A pesar de no tener la cabeza despejada para nada, de sopetón se le ocurrió una idea. Aprovechó el rato en que Jooose la mandó a limpiar los vestuarios para llamar a Angelines. No sabía muy bien para qué. Quizás para que Angelines desmintiera lo que había ocurrido, para poder creer que se trataba de un simple malentendido, que... O no. Para pescarla en algún embuste, para echarle en cara su desfachatez, para decirle que estaba al tanto de todo...

—Hotel El Arte. Buenos días. Le atiende Angelines. ¿En qué puedo servirle?

—¿Angelines?

—Hola, Mari Loli...

¡La muy fresca! Hola, Mari Loli. Como si nunca hubiera roto un plato, como si fuera la mismísima inocencia. ¿Tal vez sí lo era?

—... Pensaba llamarte...

¿Ah sí? Ya le gustaría a una saber si eso era verdad. Y pensaba llamarla ¿para contarle qué?

—... Me ha dicho José Antonio que ayer por la noche llamaste.

—Sí. Y no estabas.

¡A ver! ¡A ver qué contestaba ahora!

—No... Sustituí a Mari Carmen en el turno de noche...

—Ya...

Mari Loli no se vio capaz de más.
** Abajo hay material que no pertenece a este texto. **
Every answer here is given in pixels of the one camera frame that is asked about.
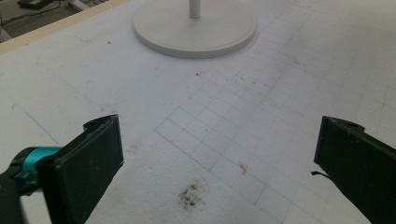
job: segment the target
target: white tabletop
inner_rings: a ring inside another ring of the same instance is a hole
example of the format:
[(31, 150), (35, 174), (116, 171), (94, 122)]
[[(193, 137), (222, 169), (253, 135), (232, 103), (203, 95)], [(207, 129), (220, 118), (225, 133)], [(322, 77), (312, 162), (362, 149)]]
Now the white tabletop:
[[(396, 48), (378, 34), (392, 23), (356, 20), (341, 0), (243, 2), (255, 39), (212, 60), (142, 45), (133, 15), (143, 0), (0, 46), (0, 171), (26, 147), (64, 146), (117, 113), (125, 164), (88, 223), (368, 223), (309, 171), (323, 115), (396, 145)], [(178, 195), (194, 183), (202, 203), (186, 210)], [(23, 201), (31, 223), (50, 223), (40, 193)]]

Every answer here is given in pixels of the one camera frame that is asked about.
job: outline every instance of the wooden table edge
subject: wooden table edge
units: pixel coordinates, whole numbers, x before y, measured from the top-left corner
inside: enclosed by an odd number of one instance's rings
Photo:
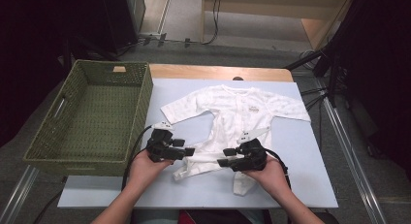
[[[175,64],[149,64],[151,76],[157,79],[244,80],[293,82],[291,72],[278,68],[225,67]]]

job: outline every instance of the person's left hand
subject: person's left hand
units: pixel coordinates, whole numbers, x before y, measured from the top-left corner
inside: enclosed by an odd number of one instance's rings
[[[148,151],[145,149],[136,156],[130,168],[128,184],[138,185],[142,189],[145,189],[154,181],[161,171],[174,162],[173,160],[164,160],[154,163],[148,157],[148,154]]]

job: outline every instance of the black equipment stand
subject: black equipment stand
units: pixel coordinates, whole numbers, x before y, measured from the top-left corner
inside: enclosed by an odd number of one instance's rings
[[[348,48],[346,48],[344,44],[344,39],[345,41],[346,39],[349,39],[349,36],[347,35],[349,34],[349,31],[347,31],[347,29],[354,29],[359,27],[354,25],[354,19],[358,15],[361,8],[364,6],[365,1],[366,0],[353,0],[350,9],[347,12],[346,18],[341,22],[341,25],[339,26],[330,42],[327,43],[323,48],[320,48],[306,55],[306,57],[283,67],[283,69],[292,71],[299,66],[320,57],[312,72],[315,77],[323,77],[328,69],[331,69],[327,96],[334,108],[335,102],[333,98],[335,94],[338,71],[341,67],[340,58],[341,54],[343,54],[344,51],[348,50]]]

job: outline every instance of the hand-mounted device
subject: hand-mounted device
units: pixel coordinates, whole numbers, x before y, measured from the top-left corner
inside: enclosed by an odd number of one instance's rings
[[[172,132],[165,129],[153,130],[146,147],[153,162],[160,162],[163,159],[181,160],[183,157],[193,156],[195,148],[175,148],[184,146],[185,141],[183,139],[173,140],[172,136]]]
[[[249,170],[262,171],[267,163],[266,152],[268,152],[270,155],[274,156],[280,163],[287,183],[291,187],[290,179],[288,178],[288,168],[285,166],[284,162],[281,160],[278,154],[276,154],[272,150],[264,148],[260,144],[260,141],[257,139],[258,136],[266,133],[268,130],[269,128],[264,128],[243,132],[237,140],[237,143],[240,144],[240,146],[237,148],[226,148],[223,150],[223,152],[226,156],[243,154],[244,157],[235,159],[219,159],[217,160],[217,162],[220,167],[229,167],[234,172]]]

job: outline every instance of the table
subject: table
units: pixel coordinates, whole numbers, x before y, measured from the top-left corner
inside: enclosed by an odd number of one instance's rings
[[[159,114],[160,106],[175,100],[176,96],[198,89],[205,84],[214,85],[223,82],[231,87],[260,86],[277,90],[280,94],[296,99],[300,98],[297,86],[291,82],[292,77],[287,70],[155,64],[151,64],[150,68],[154,88],[146,123],[164,120],[164,117]],[[242,77],[247,81],[232,80],[234,77]],[[277,127],[271,127],[275,130],[272,131],[273,144],[278,145],[275,151],[290,168],[293,191],[309,207],[337,208],[310,123],[285,118],[276,118],[274,121]],[[176,138],[186,139],[186,145],[195,141],[201,142],[207,137],[211,122],[212,116],[203,114],[198,118],[177,123],[173,133]],[[149,134],[147,132],[144,135],[142,144],[146,143]],[[256,186],[244,197],[234,195],[232,192],[234,173],[230,169],[174,181],[171,173],[181,165],[181,161],[176,161],[174,165],[163,171],[142,194],[136,203],[136,208],[279,207],[278,203],[260,186]],[[121,177],[69,176],[58,206],[60,208],[106,207],[118,195],[120,187]]]

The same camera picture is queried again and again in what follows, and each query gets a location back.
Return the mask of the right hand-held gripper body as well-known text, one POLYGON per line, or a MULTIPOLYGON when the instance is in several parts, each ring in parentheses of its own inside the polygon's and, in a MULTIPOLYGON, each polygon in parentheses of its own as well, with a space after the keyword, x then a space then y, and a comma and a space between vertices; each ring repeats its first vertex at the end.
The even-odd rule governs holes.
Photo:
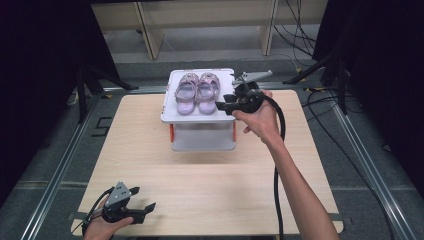
POLYGON ((232 85, 235 86, 233 94, 236 96, 236 101, 230 103, 233 106, 233 111, 256 112, 263 102, 257 81, 271 75, 272 71, 268 70, 265 72, 243 72, 237 77, 232 82, 232 85))

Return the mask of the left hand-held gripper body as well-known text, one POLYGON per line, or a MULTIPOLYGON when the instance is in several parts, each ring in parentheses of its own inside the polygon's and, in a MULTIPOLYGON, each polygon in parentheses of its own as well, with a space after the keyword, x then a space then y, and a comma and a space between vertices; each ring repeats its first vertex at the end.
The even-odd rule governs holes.
POLYGON ((102 217, 109 223, 115 223, 126 217, 133 218, 133 224, 142 224, 145 216, 140 215, 140 210, 131 210, 127 207, 131 195, 130 188, 123 182, 118 182, 109 194, 102 210, 102 217))

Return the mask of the purple child's sandal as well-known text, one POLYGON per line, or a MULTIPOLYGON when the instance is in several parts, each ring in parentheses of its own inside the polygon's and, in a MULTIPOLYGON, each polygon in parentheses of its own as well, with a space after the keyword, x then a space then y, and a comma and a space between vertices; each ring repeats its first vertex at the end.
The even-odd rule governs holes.
POLYGON ((216 110, 215 101, 219 93, 219 78, 211 72, 203 73, 196 85, 196 102, 202 114, 212 114, 216 110))
POLYGON ((193 112, 198 81, 199 78, 195 73, 187 73, 180 79, 174 94, 179 114, 189 115, 193 112))

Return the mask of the white two-tier shoe rack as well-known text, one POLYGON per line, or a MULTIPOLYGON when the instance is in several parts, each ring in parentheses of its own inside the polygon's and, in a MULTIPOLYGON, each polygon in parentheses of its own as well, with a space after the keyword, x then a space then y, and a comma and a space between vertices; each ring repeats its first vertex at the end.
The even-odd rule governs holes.
POLYGON ((236 146, 236 123, 231 115, 217 108, 212 114, 202 114, 196 99, 192 113, 181 115, 177 112, 174 94, 180 79, 187 73, 195 73, 200 80, 205 72, 215 74, 220 80, 220 93, 216 101, 224 101, 225 94, 233 93, 234 71, 232 69, 172 71, 164 98, 161 121, 170 126, 171 148, 174 151, 229 151, 236 146))

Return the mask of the person's right hand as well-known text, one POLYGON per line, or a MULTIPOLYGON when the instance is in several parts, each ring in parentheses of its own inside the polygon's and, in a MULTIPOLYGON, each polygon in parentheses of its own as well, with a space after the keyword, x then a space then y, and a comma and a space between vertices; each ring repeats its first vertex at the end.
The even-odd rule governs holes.
POLYGON ((246 124, 243 130, 244 134, 252 132, 267 147, 283 144, 278 128, 276 110, 267 100, 264 100, 261 107, 254 113, 234 110, 232 115, 246 124))

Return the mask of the person's left hand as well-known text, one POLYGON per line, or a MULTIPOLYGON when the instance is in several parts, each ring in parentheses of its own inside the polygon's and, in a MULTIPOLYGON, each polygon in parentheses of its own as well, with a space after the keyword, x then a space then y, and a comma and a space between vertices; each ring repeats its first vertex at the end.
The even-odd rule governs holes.
POLYGON ((90 223, 83 235, 83 240, 110 240, 120 229, 129 226, 133 222, 132 217, 126 217, 115 223, 109 223, 102 217, 103 206, 106 198, 103 198, 99 206, 90 217, 90 223))

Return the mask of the beige wooden bench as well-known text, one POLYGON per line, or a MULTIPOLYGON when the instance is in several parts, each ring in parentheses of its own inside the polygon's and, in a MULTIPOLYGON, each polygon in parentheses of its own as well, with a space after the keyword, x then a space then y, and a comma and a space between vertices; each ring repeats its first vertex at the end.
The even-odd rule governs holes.
POLYGON ((271 49, 272 29, 294 25, 300 10, 302 24, 319 24, 328 0, 126 0, 93 3, 102 31, 140 30, 148 56, 158 57, 166 29, 255 26, 263 55, 271 49))

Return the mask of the black metal stand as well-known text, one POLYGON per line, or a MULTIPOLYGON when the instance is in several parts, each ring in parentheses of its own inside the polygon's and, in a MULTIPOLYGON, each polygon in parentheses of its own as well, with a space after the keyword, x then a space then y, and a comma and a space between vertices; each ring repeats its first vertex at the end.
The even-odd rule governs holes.
POLYGON ((347 114, 345 90, 347 74, 346 65, 340 50, 331 51, 323 59, 308 67, 297 76, 290 80, 283 81, 283 84, 297 84, 320 68, 324 68, 324 72, 320 79, 321 84, 325 87, 329 87, 336 83, 339 108, 343 114, 347 114))
POLYGON ((86 90, 89 90, 93 95, 102 94, 104 89, 100 84, 101 79, 105 79, 123 88, 124 90, 138 90, 138 87, 123 82, 119 76, 115 77, 107 74, 105 71, 102 71, 92 65, 81 65, 78 69, 76 77, 80 123, 82 123, 83 120, 88 116, 86 90))

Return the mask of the black curtain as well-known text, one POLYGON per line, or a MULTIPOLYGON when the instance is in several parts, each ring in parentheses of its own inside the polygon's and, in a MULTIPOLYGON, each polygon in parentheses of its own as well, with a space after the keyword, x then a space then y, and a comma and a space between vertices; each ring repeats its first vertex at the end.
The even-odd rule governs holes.
POLYGON ((94 0, 0 0, 0 207, 57 122, 81 65, 119 76, 94 0))
POLYGON ((328 0, 313 58, 329 54, 349 28, 351 85, 424 196, 424 0, 328 0))

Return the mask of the aluminium floor rail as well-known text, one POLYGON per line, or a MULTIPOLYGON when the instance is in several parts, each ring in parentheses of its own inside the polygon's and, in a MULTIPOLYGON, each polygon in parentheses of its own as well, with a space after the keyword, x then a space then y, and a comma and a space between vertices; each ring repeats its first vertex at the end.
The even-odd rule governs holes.
POLYGON ((101 96, 95 95, 92 97, 86 115, 78 122, 71 140, 69 141, 51 179, 48 181, 43 195, 37 204, 37 207, 31 214, 29 222, 26 225, 25 231, 20 237, 20 240, 35 240, 38 232, 43 225, 45 218, 53 204, 57 195, 59 186, 71 164, 73 156, 75 155, 78 144, 80 143, 83 134, 87 128, 90 117, 99 102, 101 96))
POLYGON ((374 164, 373 159, 360 139, 350 118, 347 113, 343 112, 341 109, 343 106, 341 100, 334 90, 329 90, 328 95, 337 99, 335 114, 364 169, 365 175, 367 176, 377 199, 380 201, 386 216, 394 227, 394 230, 401 240, 418 240, 412 225, 407 221, 401 206, 374 164))

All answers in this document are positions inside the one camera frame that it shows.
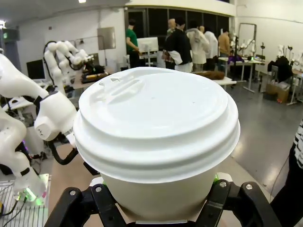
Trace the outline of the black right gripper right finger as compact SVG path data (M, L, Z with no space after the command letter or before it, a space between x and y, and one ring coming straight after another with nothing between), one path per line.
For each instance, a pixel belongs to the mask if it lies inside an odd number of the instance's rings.
M201 226L216 227L223 211L232 211L243 227L275 227L276 215L259 185L237 186L225 179L214 181L201 210Z

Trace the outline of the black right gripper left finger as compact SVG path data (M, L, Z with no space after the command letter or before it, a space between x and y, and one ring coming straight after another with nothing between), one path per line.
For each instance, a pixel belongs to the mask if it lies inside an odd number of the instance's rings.
M108 187L96 184L81 191L66 188L46 221L46 227L82 227L91 215L98 215L104 227L125 227L127 223Z

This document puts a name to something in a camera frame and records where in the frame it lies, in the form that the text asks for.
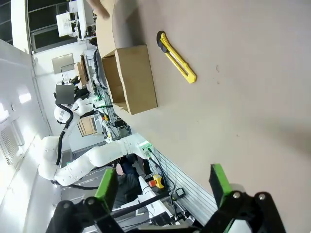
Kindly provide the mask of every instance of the yellow utility knife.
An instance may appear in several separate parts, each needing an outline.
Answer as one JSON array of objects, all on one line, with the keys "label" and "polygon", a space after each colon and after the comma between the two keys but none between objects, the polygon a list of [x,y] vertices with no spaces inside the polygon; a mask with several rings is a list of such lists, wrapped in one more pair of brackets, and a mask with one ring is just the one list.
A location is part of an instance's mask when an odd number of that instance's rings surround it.
[{"label": "yellow utility knife", "polygon": [[159,31],[157,33],[156,42],[170,61],[176,66],[179,72],[185,77],[185,79],[189,83],[194,83],[196,81],[196,74],[170,45],[164,31]]}]

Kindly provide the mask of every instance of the ceiling light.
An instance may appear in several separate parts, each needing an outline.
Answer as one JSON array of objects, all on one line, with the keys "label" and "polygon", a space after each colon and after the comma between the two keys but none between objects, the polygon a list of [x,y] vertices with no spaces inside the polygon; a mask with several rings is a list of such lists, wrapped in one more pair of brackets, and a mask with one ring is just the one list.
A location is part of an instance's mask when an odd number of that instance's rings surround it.
[{"label": "ceiling light", "polygon": [[20,95],[19,96],[19,102],[20,103],[26,103],[26,102],[28,102],[28,101],[30,101],[31,100],[31,95],[30,95],[30,93],[27,93],[27,94],[24,94],[24,95]]}]

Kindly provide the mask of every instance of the screw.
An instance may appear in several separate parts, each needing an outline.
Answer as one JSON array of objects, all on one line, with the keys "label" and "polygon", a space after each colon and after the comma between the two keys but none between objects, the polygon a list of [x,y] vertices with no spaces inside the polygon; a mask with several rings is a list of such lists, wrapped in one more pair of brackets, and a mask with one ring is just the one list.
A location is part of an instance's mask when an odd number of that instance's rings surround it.
[{"label": "screw", "polygon": [[235,199],[240,198],[240,196],[241,196],[241,194],[240,194],[239,192],[235,192],[235,193],[233,194],[233,197],[234,197]]},{"label": "screw", "polygon": [[90,199],[90,200],[88,200],[88,202],[87,202],[89,205],[92,205],[92,204],[94,204],[95,203],[95,201],[94,201],[94,199]]},{"label": "screw", "polygon": [[69,206],[70,206],[69,203],[65,203],[63,207],[67,209]]},{"label": "screw", "polygon": [[263,193],[259,194],[259,200],[264,200],[266,198],[266,195]]}]

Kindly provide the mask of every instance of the wall vent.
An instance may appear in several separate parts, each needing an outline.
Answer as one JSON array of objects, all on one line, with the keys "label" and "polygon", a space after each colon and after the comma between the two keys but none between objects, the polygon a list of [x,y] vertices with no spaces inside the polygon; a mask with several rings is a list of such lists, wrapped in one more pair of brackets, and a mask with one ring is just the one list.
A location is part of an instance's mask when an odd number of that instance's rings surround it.
[{"label": "wall vent", "polygon": [[20,159],[20,142],[17,139],[12,122],[2,123],[0,127],[0,146],[8,164],[15,164]]}]

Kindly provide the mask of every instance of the workbench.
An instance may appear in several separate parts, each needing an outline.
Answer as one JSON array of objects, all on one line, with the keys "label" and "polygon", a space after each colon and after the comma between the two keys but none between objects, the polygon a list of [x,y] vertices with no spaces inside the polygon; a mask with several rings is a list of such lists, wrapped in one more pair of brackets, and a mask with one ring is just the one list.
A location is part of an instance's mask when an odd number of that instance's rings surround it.
[{"label": "workbench", "polygon": [[[101,56],[146,44],[158,107],[115,112],[208,192],[210,164],[249,195],[270,192],[288,232],[311,230],[311,4],[104,0]],[[157,46],[165,31],[197,74]]]}]

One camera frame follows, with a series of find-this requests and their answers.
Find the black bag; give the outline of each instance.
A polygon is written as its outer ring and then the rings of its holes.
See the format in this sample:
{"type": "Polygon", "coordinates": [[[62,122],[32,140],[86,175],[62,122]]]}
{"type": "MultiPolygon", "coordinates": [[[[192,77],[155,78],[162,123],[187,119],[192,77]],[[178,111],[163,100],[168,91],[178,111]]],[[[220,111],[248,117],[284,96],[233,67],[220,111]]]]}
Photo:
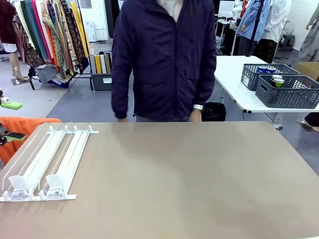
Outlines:
{"type": "Polygon", "coordinates": [[[305,117],[305,121],[312,127],[319,127],[319,113],[310,113],[305,117]]]}
{"type": "Polygon", "coordinates": [[[222,103],[208,102],[201,113],[201,121],[216,122],[226,120],[226,107],[222,103]]]}

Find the gray plastic basket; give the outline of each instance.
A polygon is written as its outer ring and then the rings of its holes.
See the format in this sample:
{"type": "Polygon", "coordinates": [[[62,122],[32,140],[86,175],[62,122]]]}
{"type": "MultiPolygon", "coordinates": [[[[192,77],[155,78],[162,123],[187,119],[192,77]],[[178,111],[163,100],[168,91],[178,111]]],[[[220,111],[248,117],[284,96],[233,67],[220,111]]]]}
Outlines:
{"type": "Polygon", "coordinates": [[[319,83],[301,75],[282,75],[282,88],[270,85],[271,76],[259,76],[256,96],[270,108],[314,109],[319,103],[319,83]]]}
{"type": "Polygon", "coordinates": [[[285,64],[244,64],[241,82],[250,90],[255,91],[259,81],[260,75],[267,75],[267,73],[258,73],[260,66],[272,66],[276,69],[275,73],[269,75],[299,75],[300,73],[285,64]]]}

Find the beige tabletop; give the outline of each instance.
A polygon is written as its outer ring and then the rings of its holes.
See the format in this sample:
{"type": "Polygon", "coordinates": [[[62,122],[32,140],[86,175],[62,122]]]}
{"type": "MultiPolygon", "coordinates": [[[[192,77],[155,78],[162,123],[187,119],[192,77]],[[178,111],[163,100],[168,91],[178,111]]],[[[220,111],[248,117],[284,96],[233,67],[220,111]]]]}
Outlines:
{"type": "Polygon", "coordinates": [[[0,203],[1,239],[319,236],[319,178],[270,124],[92,126],[76,200],[0,203]]]}

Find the white skirt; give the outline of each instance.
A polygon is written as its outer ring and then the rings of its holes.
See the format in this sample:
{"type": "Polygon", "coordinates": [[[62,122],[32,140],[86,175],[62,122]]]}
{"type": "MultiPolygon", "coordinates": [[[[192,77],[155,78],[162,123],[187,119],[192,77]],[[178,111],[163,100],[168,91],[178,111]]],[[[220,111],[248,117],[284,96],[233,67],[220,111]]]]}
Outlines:
{"type": "Polygon", "coordinates": [[[16,45],[15,44],[11,44],[11,43],[2,43],[4,50],[7,53],[14,53],[17,51],[16,45]]]}

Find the white shirt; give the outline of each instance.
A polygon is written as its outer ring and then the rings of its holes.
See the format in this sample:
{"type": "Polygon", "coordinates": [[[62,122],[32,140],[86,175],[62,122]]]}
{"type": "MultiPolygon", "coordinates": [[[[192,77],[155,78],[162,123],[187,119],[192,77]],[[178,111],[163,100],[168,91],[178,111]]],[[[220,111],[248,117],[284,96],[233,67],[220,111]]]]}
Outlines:
{"type": "Polygon", "coordinates": [[[158,3],[177,22],[184,0],[158,0],[158,3]]]}
{"type": "Polygon", "coordinates": [[[272,0],[271,9],[267,18],[266,28],[262,39],[279,41],[285,27],[287,16],[291,9],[292,0],[272,0]]]}

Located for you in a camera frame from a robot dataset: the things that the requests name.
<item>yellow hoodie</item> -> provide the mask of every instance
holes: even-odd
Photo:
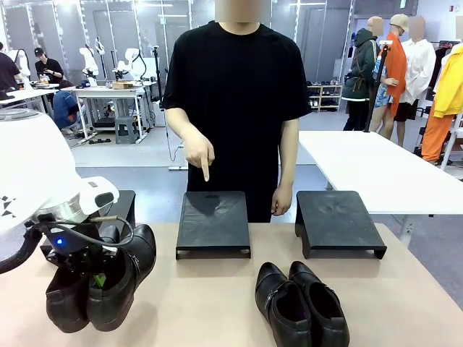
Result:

De pronto se sintió muy cansada y con ganas de colgar el teléfono. Total, ahí se había quedado casi por completo sin Manolo, y por completo sin amiga.

—Bueno... ¿qué querías?

—Nada importante. Saber cómo andas.

—Pues bien... Oye, un momento, que tengo otra llamada.

Violines frenéticos.

Mari Loli aprovechó la pausa musical para colgar.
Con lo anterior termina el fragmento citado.